#### Task prompt:
From the first line of the data through the line containing "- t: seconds", return each line exactly.

#### Provided material:
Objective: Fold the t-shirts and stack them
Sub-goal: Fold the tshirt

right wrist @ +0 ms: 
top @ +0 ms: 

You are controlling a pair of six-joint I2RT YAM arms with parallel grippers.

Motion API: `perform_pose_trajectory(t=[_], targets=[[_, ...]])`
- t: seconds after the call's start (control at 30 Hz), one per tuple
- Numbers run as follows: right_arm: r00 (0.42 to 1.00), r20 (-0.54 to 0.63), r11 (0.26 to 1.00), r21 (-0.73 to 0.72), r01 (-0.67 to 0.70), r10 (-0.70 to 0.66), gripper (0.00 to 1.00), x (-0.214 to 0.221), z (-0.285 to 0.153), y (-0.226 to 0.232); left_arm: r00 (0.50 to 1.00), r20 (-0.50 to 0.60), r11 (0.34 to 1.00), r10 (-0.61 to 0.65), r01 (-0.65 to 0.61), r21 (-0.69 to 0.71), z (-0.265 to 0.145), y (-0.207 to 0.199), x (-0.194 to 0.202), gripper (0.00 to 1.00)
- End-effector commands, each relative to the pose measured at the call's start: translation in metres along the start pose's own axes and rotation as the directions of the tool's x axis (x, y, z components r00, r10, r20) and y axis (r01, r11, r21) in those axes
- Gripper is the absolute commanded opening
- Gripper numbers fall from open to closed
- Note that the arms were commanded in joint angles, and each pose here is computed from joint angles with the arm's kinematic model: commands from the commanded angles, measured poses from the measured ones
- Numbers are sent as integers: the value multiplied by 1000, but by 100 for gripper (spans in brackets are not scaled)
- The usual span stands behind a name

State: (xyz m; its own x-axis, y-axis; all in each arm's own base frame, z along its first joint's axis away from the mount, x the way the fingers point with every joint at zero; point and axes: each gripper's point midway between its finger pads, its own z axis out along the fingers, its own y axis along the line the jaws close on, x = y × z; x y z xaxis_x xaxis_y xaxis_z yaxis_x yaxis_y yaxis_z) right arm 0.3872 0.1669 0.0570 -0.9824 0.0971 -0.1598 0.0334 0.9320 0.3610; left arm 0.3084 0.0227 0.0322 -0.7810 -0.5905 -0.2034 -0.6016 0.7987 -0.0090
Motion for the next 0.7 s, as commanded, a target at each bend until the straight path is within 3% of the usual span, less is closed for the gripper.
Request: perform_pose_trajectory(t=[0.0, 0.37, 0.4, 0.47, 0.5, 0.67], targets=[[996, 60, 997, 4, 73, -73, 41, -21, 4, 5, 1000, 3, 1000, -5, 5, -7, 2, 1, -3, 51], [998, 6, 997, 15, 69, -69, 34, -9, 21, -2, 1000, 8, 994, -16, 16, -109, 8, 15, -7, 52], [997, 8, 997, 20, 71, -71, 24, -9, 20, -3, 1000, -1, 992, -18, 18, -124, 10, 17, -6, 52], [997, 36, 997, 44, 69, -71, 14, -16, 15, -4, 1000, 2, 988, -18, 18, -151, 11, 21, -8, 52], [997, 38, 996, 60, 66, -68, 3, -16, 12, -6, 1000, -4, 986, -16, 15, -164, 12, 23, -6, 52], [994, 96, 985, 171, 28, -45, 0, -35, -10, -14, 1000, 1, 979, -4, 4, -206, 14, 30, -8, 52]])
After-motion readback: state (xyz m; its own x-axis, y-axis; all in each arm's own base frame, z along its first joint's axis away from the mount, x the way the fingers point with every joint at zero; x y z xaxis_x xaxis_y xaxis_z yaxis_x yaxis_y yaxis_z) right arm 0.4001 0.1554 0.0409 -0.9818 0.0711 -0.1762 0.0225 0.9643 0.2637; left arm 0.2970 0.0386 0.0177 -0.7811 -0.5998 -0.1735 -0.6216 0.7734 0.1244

#### Solution to this task:
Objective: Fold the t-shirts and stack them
Sub-goal: Fold the tshirt

right wrist @ +0 ms: 
top @ +0 ms: 

You are controlling a pair of six-joint I2RT YAM arms with parallel grippers.

Motion API: `perform_pose_trajectory(t=[_], targets=[[_, ...]])`
- t: seconds after the call's start (control at 30 Hz), one per tuple

There's nothing left to add to the output.